The Nobility of Labor
We should not let the holiday pass without honoring the reason for its existence.
On this Labor Day, there is much in the news that burdens the mind, but we should not let the holiday pass without honoring the reason for its existence.
Labor is defined as “work, especially hard, physical work.” It is an inextricable part of human existence. In societies with divisions of wealth and privilege, there are often chasms between who toils and who benefits from that toil.
That has been a tragic truth of much of the American story. In its most violent and grotesque form, there was slavery and the subjugation and extermination of Native peoples. Even those who have been paid for their work have often suffered greatly at the hands of those who own and control the means of production, distribution, and profit.
We talk about stakeholders, but who is a greater stakeholder in a business’s success than those actually performing the work?
In recent years, there has been a sort of rejuvenation of the labor movement, and labor unions in particular, after decades of decline. This decline took place not because labor unions had failed, but rather because they had succeeded to help make America a prosperous and more equitable nation. In a new world, and a new economy, labor unions, like all of us, have to adapt. And there are encouraging signs that they are doing so.
There is so much to say about what labor is, what it does, and its importance to our country. It is central to what keeps us steady. All jobs bring honor and nobility, even work that is socially discounted or demeaned.

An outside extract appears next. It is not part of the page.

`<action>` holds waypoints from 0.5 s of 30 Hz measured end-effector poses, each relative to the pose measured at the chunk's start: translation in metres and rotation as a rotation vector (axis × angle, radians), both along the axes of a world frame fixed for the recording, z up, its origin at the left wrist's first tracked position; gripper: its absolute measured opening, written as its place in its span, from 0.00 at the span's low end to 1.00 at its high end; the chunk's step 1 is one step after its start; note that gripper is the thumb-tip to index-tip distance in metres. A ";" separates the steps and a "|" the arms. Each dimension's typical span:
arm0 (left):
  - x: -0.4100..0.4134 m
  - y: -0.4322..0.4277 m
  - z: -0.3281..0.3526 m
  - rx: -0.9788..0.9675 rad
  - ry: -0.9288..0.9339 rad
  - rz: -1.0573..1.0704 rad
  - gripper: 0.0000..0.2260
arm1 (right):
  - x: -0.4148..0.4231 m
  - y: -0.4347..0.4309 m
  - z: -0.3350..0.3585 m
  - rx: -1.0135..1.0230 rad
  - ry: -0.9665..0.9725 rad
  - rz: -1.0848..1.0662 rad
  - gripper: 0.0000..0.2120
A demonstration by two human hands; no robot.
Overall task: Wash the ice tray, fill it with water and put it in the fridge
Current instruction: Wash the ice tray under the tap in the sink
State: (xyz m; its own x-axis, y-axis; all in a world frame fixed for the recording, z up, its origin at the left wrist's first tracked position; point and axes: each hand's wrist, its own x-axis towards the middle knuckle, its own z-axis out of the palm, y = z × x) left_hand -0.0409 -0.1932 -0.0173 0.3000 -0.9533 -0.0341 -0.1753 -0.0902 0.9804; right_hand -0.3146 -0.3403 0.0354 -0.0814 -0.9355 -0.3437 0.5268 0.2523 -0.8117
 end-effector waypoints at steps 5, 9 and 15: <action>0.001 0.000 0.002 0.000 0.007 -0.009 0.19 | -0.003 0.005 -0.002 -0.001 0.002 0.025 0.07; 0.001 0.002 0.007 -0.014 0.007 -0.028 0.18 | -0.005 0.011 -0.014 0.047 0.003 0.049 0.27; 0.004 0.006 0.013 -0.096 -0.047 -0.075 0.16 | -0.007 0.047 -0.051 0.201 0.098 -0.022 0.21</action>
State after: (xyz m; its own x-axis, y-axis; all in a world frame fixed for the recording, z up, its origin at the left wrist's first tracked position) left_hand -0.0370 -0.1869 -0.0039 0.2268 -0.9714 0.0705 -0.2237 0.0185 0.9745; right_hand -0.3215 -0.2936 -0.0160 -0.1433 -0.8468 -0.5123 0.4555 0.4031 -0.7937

Take the job of cleaning spittoons. Granted, it’s not widespread these days, but there was a time when it was (spittoons were still in fairly general use, especially in courthouses and other public buildings, when I was breaking in as a reporter in the early 1950s). It’s difficult to imagine a task lower on the social order. It is not surprising that it was often the purview of Black men who faced heavy discrimination and limited job prospects even decades after the official end of slavery.
Labor in America can never be extricated from the story of racism and bigotry.
And yet, work is work. It is a source of needed funds for the rest of life and can also be a source of pride.
With this in mind, I can think of few more beautiful and nuanced tributes to the complexity of labor than the great American poet Langston Hughes’ poem “Brass Spittoons.”
I share it today for our communal reflection.
Happy Labor Day.
By Langston Hughes
Clean the spittoons, boy. Detroit, Chicago, Atlantic City, Palm Beach. Clean the spittoons. The steam in hotel kitchens, And the smoke in hotel lobbies, And the slime in hotel spittoons: Part of my life. Hey, boy! A nickel, A dime, A dollar, Two dollars a day. Hey, boy! A nickel, A dime, A dollar, Two dollars Buy shoes for the baby. House rent to pay. Gin on Saturday, Church on Sunday. My God! Babies and gin and church And women and Sunday All mixed with dimes and Dollars and clean spittoons And house rent to pay. Hey, boy! A bright bowl of brass is beautiful to the Lord. Bright polished brass like the cymbals Of King David’s dancers, Like the wine cups of Solomon. Hey, boy! A clean spittoon on the altar of the Lord. A clean bright spittoon all newly polished— At least I can offer that. Com’mere, boy!